Che fra i tanti istituti di credito della Penisola la Bpb fosse uno di quelli messi peggio, però, non è una novità di questi giorni. Nel 2010, infatti, la Banca d’Italia aveva evidenziato, a seguito di ispezioni, «carenze nell’organizzazione e nei controlli interni sul credito». Nel 2014, l’acquisto della traballante Cassa di risparmio di Teramo (Tercas), con la partecipazione per 330 milioni del Fondo interbancario di tutela dei depositi, al quale si oppose la Commissione europea ritenendolo un aiuto di Stato, aveva aggravato la situazione. Il 2015 segna l’inizio della fine: le azioni della banca pugliese crollano, suscitando la rabbia dei soci. Nel 2016 altra ispezione della Banca d’Italia che rileva «significativi ritardi rispetto agli obiettivi prefissati» e, nuovamente, «l’esigenza di rafforzamento nel sistema dei controlli sui crediti». Nel 2017 scatta l’ultimatum di via Nazionale: urge un aumento di capitale per impedire il baratro. Il 2018 si chiude con un rosso record per il sistema bancario italiano. Il buco nella casse della Bpb ammonta ad oltre 430 milioni.

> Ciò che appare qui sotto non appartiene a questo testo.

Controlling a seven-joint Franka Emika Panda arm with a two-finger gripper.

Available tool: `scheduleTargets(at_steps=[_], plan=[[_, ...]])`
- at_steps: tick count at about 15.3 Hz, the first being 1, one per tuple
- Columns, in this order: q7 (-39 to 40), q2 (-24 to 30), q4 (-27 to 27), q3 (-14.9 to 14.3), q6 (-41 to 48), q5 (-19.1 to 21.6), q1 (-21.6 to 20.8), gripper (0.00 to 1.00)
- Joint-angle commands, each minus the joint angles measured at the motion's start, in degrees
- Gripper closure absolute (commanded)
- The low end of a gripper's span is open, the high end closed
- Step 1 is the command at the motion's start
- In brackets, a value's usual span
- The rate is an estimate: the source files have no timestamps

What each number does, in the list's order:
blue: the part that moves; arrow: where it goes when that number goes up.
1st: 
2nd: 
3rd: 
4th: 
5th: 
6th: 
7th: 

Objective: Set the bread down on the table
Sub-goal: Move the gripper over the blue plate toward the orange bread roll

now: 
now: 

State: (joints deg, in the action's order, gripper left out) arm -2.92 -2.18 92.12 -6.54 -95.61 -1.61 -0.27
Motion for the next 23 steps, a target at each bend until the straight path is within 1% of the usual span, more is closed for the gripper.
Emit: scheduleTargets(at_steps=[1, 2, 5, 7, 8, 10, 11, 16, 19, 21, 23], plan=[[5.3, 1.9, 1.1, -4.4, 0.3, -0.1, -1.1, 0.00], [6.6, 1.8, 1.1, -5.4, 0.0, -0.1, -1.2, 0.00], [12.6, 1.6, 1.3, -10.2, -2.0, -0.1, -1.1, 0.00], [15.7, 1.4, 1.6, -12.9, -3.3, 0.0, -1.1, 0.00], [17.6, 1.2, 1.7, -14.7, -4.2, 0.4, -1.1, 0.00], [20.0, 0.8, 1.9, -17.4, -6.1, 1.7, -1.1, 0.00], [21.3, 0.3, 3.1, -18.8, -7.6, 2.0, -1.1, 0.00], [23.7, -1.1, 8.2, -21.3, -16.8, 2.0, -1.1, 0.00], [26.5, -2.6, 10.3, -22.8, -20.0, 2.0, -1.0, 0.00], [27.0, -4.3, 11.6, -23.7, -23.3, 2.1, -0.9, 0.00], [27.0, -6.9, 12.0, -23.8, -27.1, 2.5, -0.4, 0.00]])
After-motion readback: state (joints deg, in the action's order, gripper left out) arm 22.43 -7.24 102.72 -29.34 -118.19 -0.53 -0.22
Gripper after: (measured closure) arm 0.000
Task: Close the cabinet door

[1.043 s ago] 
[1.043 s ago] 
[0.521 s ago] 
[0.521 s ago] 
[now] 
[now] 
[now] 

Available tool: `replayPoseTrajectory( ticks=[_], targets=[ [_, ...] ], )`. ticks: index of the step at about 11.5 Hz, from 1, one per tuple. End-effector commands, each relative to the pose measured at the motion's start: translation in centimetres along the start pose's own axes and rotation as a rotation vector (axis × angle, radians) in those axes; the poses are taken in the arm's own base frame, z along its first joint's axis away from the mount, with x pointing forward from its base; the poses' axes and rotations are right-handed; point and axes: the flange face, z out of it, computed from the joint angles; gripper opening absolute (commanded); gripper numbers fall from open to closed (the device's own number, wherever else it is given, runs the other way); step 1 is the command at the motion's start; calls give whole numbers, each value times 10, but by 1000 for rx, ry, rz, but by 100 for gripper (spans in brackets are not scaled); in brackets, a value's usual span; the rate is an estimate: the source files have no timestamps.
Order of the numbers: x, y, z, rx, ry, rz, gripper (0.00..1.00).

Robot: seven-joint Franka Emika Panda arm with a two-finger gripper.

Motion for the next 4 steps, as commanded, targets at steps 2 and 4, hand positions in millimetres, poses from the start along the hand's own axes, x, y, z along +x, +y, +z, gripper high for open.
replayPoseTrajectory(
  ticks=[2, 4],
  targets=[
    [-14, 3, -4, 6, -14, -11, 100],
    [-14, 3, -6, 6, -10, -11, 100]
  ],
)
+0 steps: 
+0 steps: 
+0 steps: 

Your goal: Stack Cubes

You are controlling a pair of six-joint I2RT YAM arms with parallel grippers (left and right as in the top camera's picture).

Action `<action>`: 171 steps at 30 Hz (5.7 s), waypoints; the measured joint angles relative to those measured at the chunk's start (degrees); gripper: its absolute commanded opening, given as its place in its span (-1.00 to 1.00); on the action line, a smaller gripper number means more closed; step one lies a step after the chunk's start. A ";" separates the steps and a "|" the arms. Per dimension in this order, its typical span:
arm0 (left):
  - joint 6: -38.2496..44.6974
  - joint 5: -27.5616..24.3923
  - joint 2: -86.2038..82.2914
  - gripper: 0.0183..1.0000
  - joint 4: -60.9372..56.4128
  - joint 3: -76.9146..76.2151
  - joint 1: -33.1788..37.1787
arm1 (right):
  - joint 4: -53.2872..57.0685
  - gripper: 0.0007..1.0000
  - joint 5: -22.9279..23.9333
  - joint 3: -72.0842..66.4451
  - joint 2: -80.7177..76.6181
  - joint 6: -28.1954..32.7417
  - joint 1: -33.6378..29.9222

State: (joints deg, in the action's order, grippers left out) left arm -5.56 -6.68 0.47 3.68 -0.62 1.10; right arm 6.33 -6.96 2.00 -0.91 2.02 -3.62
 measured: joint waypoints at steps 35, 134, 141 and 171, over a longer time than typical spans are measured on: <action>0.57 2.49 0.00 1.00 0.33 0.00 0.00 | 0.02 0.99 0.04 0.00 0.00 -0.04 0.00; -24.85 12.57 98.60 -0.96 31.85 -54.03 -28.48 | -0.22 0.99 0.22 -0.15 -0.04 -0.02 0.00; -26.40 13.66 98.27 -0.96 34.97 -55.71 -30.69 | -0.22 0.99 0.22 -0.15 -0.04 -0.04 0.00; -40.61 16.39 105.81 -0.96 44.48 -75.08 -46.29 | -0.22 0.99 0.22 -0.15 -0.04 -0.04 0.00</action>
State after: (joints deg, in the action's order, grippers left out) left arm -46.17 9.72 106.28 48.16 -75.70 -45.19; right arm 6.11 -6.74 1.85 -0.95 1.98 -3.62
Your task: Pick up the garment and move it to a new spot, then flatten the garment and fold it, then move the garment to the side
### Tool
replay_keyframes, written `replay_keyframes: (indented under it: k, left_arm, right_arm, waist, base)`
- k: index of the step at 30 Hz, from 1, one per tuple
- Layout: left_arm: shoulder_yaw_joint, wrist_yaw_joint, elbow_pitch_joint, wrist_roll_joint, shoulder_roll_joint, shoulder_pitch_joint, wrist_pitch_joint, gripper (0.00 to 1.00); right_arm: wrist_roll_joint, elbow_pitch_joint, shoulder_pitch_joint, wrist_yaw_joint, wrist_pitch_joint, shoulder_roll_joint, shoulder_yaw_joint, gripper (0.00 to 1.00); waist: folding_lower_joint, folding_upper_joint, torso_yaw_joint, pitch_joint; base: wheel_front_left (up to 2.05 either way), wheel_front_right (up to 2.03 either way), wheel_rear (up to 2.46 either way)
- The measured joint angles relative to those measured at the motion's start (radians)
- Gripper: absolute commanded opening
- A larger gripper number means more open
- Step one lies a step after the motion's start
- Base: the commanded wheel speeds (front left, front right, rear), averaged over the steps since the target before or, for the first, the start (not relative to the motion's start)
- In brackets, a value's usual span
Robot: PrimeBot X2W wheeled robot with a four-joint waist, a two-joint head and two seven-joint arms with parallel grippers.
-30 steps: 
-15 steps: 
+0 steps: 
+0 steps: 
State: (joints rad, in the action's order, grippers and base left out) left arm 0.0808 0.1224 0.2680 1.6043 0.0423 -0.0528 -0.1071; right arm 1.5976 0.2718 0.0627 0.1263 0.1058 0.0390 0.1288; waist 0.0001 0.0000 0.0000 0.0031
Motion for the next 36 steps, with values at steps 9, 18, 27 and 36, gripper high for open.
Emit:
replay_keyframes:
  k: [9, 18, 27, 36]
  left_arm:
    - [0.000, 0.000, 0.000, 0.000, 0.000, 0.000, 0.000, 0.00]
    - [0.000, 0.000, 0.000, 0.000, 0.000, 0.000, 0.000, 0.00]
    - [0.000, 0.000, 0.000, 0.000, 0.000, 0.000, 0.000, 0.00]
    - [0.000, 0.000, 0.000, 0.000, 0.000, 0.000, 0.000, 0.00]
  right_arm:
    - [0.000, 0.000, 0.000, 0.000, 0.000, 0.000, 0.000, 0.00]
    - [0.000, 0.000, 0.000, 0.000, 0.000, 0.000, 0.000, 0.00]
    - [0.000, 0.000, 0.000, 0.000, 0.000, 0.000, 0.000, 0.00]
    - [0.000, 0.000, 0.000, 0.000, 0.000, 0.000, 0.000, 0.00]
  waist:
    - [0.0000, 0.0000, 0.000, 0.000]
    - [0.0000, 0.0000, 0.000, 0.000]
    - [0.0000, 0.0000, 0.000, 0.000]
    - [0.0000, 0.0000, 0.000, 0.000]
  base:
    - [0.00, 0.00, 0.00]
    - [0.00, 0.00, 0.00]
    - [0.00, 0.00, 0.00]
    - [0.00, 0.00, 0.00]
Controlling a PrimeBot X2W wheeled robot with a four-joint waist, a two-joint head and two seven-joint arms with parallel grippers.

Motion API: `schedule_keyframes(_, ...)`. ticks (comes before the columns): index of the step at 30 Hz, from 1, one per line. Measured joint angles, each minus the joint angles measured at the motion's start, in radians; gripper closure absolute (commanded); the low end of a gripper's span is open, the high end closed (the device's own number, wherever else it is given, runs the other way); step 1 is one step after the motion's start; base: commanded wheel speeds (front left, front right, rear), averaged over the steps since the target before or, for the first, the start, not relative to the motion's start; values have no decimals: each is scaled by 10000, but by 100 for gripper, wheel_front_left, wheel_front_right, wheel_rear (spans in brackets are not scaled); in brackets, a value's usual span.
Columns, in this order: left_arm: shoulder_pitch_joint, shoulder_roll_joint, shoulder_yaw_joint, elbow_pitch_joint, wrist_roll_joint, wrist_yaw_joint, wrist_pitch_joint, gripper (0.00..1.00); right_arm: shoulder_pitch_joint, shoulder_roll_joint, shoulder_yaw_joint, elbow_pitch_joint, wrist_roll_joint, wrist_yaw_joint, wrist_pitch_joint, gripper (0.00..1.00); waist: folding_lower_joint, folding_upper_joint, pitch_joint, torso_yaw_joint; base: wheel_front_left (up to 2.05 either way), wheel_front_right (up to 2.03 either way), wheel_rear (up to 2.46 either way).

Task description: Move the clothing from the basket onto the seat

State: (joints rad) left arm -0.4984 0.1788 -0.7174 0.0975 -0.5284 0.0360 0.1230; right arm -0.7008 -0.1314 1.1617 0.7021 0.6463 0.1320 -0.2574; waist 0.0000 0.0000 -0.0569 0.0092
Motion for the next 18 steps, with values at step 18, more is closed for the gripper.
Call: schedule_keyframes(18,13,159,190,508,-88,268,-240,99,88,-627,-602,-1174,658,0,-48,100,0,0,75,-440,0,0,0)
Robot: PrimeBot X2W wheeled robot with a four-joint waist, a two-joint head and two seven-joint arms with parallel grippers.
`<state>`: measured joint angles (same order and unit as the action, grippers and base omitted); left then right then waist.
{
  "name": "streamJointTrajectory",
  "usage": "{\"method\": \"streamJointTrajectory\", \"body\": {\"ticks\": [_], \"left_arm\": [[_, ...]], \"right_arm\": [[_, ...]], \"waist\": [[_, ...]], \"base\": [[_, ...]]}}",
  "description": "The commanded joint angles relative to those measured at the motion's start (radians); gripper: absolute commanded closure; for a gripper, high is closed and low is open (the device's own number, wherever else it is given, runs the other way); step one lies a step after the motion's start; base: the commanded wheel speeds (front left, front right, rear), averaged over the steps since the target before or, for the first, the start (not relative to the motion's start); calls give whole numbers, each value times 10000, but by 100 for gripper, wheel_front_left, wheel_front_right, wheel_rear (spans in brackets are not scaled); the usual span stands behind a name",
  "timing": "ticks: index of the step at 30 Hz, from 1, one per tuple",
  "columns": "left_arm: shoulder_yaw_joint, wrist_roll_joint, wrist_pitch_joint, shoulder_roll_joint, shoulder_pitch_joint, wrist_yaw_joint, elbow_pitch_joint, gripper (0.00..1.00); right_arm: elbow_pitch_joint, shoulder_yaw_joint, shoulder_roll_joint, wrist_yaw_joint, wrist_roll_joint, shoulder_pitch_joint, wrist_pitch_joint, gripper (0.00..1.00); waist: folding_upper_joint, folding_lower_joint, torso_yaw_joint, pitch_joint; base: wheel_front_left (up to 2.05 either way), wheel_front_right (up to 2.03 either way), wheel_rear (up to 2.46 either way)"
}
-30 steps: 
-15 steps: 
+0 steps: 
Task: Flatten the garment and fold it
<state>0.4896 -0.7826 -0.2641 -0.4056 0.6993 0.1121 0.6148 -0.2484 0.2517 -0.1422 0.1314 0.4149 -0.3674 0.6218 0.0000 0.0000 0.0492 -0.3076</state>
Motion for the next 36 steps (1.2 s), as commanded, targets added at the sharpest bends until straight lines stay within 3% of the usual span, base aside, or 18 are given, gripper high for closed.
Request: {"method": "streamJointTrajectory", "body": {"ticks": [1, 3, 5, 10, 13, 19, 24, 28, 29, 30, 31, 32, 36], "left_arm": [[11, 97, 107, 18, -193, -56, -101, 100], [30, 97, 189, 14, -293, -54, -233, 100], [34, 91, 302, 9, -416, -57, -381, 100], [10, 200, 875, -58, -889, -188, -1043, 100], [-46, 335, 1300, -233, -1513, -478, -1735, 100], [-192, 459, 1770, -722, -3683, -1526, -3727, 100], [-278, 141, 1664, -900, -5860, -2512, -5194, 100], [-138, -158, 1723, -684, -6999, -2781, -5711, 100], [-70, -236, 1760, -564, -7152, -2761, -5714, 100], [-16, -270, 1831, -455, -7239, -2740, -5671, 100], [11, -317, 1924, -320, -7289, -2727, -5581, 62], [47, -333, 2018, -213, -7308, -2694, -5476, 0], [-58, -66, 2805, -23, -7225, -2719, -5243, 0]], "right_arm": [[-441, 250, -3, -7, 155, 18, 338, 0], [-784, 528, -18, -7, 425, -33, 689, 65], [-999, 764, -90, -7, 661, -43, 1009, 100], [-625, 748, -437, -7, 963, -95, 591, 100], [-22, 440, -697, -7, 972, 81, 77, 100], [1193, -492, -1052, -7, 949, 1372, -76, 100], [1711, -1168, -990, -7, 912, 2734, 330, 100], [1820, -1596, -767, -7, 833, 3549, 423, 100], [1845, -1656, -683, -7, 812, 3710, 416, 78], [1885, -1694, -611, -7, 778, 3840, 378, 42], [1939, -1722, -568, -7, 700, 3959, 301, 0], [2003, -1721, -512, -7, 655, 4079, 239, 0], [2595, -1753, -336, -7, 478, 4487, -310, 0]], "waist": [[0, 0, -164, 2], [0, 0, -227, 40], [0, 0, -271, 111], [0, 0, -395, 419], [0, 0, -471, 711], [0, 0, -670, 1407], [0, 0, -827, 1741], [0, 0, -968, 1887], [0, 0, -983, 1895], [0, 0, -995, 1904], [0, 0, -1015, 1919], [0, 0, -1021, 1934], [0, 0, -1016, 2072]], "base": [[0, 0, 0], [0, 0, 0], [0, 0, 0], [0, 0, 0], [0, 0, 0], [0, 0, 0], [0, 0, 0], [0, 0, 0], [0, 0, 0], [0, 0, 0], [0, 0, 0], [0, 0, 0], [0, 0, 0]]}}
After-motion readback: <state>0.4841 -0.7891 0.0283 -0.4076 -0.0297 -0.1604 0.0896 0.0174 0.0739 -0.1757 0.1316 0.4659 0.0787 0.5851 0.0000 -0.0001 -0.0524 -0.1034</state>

Lo scorso giugno, infine, l’ennesima visita degli ispettori della Banca d’Italia con annessa stroncatura. Si evidenzia, scrivono gli uomini di Ignazio Visco, «l’incapacità della governance di adottare le misure correttive per riequilibrare la situazione patrimoniale. Le gravi perdite portano i requisiti prudenziali di Vigilanza al di sotto dei limiti regolamentari». Da lì il commissariamento.

Ma come se non bastasse questo quadro di “mala gestio” finanziaria, che avrebbe suggerito maggiore prudenza da parte del Csm nel continuare ad avvalersi dell’istituto di credito pugliese per gestire le proprie risorse, c’è anche il risvolto penale. Nel 2016 la Procura di Bari ha aperto un fascicolo per associazione a delinquere, truffa, ostacolo alla vigilanza, false dichiarazioni in prospetto, nei confronti dei vertici della Bpb. Fra gli indagati, il suo presidente Marco Jacobini e l’amministratore delegato Vincenzo De Bustis.

La scorsa estate, il presidente De Bustis era stato sostituito da Gianvito Gianelli, un professore la cui moglie è Isabella Ginefra, sostituto procuratore a Bari fino al mese di settembre del 2018, prima di essere nominata procuratore a Larino (CB). Nomina poi annullata questo agosto dal Tar del Lazio.